Anyway, that fixed it for floppy boot. USB boot will probably work with those changes as well.

Re: Problem on real hardware

Posted: Wed Dec 07, 2011 5:49 pm
by DavidCooper
As soon as this became a loading issue, it went beyond my knowledge, so all I can do is point you towards solutions that other people have come up with - if you follow the links I gave you you'll find out how they did it, though one of them only gives a solution which treats the drive as a floppy, and I'm guessing that that would restrict you to using just 1.44MB of it.

Re: Problem on real hardware

Posted: Wed Dec 07, 2011 6:09 pm
by romfox
Using EXACTLY the code I posted on page 4, it doesn't spawn anything now, how can it do that ?? Gonna burn my computer x_x.
Adding the Combuster's tips (don't know the correct word), it do the same (don't spawn enything, even my boot message x_x).

='( Is that a solution that my computer hates me ? Cause before (before all my post), all was working nice, I was creating keybd driver and others. And from a day to another, it didn't work... And now it do the same...

Re: Problem on real hardware

Posted: Wed Dec 07, 2011 6:14 pm
by DavidCooper
Combuster wrote:

Code: Select all

;    mov esp, 0x9F000
    mov esp, 0x1000
Get out of the bios area
Many EBDAs start at 9F000 - I assumed that Romfox had checked this with his machine as he'd chosen this very specific value. Even if that's the case, he will indeed need to put the stack somewhere else if he intends to run his code on other machines.

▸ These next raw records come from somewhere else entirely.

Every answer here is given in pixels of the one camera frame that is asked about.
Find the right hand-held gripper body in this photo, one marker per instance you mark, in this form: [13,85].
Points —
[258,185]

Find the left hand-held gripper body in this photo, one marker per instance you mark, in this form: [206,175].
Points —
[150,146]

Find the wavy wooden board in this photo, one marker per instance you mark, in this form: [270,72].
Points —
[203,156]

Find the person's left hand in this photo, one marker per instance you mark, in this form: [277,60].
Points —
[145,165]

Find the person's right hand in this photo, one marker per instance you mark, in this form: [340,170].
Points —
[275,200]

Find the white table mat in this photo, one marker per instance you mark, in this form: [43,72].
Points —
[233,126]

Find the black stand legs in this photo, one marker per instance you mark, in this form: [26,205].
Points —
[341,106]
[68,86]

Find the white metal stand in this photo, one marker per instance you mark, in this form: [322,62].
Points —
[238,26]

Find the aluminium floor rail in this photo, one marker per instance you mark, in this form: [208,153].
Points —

Re: Problem on real hardware

Posted: Wed Dec 07, 2011 6:16 pm
by DavidCooper
romfox wrote:Using EXACTLY the code I posted on page 4, it doesn't spawn anything now, how can it do that ?? Gonna burn my computer x_x.
Adding the Combuster's tips (don't know the correct word), it do the same (don't spawn enything, even my boot message x_x).

='( Is that a solution that my computer hates me ? Cause before (before all my post), all was working nice, I was creating keybd driver and others. And from a day to another, it didn't work... And now it do the same...
Hey, don't get angry with the machine - it's giving you a great workout and teaching you how to debug. You're lucky to be having such difficulty. Probably best to put it away for now and have another go tomorrow.